Honestly, I do not really recall what happened on Windows.
I do recall that Linux builds were unable to check for update.
I thought that the reason was an outdated Serf library, and I proposed
an update, with the addition of SCons etc.
In parallel, we updated the version of the bundled NSS. When we did
_this_, the updates started to work again.
We never merged the serf update, so I think it makes sense to consider
the NSS obsolescence related.
We also tried to upgrade OpenSSL, but then stepped back. So NSS
remains the most probable cause.
> It is also particularly strange for NSS certificates to be out of date. The
> NSS certificate database that our
> com.sun.star.security.CertificateContainer uses comes from a profile
> (getMozillaCurrentProfile() in
> main/xmlsecurity/source/nss/nssinitializer.cxx) which (AFAIK) is in the
> user's home directory, and shared with and updated by Firefox or
> Thunderbird. Only if you don't update AOO, and don't run Firefox, and don't
> run Thunderbird, can your NSS certificates get out of date.
I do not know how to reply here. I can just share my findings from
above...
> > Please also bear in mind that I am now testing a build from a _CentOS
> > Docker container_. My computer is not running CentOS, but rather
> > OpenSUSE. The binary is run on ``native'' OpenSUSE. If I recall
> > correctly, when I build on the same native OpenSUSE, the resulting AOO
> > binary connects properly to https web sites.
> >
> > For this reason, I was wondering if this problem is not just about
> > hardcoded paths to CA certificates.
> >
>
> Since Curl's OpenSSL CA path is hardcoded to a non-portable value at
> compile time, my proposed approach here disables OpenSSL's certificates and
> only uses the ones from our com.sun.star.security.CertificateContainer
> instead. (And, who knows, it may be helpful to make another
> com.sun.star.security.CertificateContainer that gets certificates from
> guessed system paths for all of AOO, not just WebDAV.)
>
> Is there something else you propose instead?
I am not sure my emails are communicating the proper ``tone'', so
please let me state it explicitly: I am neither a cryptography, SSL or
NSS expert at all. You seem to be much more knowledgeable than me and
I am thankful to see your contributions. I am just doing my best to
validate them in all possible cases (mostly under different Linux
distributions).
I am trying to give useful advice, such as the above comments about
NSS. I might just be wrong, in such case I apologize for the noise.

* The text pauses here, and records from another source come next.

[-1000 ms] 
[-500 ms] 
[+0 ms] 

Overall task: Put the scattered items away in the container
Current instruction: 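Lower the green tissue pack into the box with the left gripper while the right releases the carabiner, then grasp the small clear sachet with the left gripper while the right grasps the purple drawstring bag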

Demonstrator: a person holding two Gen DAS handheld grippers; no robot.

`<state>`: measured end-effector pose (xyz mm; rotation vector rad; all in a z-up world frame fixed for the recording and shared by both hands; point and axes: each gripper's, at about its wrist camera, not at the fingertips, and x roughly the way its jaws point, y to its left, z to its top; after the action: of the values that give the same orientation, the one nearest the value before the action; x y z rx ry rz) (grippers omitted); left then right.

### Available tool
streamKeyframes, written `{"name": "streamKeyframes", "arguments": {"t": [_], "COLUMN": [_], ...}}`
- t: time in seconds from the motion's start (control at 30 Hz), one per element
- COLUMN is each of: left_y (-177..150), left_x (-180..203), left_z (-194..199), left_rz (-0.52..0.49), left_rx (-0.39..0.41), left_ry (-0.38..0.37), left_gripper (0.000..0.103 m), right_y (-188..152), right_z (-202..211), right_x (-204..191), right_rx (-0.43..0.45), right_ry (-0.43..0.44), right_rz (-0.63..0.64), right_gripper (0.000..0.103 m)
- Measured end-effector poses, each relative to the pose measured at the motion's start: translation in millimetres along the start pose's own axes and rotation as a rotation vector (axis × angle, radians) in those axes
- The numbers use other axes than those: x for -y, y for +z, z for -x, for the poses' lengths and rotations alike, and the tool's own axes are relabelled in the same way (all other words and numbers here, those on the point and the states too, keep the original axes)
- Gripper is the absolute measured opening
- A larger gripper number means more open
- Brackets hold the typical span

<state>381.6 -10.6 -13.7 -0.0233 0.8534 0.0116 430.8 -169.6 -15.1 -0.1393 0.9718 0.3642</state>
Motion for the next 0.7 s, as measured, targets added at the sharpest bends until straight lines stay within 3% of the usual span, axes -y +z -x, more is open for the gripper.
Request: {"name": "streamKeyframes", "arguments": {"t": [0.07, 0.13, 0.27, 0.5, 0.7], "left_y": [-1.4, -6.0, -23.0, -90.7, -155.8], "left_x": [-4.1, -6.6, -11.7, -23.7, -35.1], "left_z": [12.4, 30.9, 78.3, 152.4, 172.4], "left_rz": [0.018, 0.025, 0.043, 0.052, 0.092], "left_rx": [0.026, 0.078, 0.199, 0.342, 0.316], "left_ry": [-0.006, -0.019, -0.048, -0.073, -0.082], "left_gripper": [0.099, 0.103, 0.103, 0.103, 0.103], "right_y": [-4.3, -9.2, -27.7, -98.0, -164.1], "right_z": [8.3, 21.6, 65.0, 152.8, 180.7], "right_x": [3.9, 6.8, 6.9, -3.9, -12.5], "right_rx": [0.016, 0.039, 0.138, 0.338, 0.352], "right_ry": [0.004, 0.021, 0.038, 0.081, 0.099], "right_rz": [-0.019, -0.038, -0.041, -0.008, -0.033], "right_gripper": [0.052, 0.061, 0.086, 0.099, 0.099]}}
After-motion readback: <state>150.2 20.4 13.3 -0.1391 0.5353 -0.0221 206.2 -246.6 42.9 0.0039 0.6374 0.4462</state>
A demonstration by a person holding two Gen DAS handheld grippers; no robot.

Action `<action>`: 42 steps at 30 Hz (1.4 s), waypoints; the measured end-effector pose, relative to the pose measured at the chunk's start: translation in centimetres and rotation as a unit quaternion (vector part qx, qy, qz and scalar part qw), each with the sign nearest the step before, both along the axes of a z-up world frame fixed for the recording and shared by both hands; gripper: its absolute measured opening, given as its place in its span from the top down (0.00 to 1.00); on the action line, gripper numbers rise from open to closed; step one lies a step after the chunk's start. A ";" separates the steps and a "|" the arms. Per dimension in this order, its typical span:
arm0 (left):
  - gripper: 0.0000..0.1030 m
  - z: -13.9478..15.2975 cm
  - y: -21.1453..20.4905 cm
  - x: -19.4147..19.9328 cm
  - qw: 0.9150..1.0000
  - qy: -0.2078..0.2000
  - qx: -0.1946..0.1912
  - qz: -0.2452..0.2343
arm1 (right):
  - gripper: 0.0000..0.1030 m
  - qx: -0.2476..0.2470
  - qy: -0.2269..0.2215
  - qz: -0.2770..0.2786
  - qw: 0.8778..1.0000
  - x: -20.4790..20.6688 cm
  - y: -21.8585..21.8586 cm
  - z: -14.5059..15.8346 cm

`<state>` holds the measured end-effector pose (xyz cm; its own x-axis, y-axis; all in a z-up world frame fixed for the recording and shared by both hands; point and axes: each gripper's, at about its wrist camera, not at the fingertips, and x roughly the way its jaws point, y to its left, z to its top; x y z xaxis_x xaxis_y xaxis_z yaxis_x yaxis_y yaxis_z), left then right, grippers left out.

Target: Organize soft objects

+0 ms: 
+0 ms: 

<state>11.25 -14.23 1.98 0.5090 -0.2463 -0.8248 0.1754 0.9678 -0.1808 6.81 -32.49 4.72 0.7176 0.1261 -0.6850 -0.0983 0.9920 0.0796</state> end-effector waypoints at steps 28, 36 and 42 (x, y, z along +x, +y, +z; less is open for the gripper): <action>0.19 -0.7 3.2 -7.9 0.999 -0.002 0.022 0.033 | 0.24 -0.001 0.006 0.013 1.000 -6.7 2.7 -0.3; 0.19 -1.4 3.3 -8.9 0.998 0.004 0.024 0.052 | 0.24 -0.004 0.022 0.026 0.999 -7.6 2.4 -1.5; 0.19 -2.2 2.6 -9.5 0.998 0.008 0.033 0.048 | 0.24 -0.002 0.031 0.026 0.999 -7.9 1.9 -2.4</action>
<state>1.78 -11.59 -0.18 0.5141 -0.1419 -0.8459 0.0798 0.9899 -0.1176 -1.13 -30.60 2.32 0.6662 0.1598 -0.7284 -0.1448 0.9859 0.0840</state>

Having said this... what do you mean exactly for your ``proposed
approach''? Is it the patch from "if (depth == 0)" to "if (1)"?
> [1] But is Curl's inability to use custom certificate verification
> functions (which can ask the user to confirm problematic certificates) with
> NSS a limitation of Curl, or a limitation of NSS? Firefox uses NSS, and it
> certainly asks the user to confirm expired and self-signed certificates.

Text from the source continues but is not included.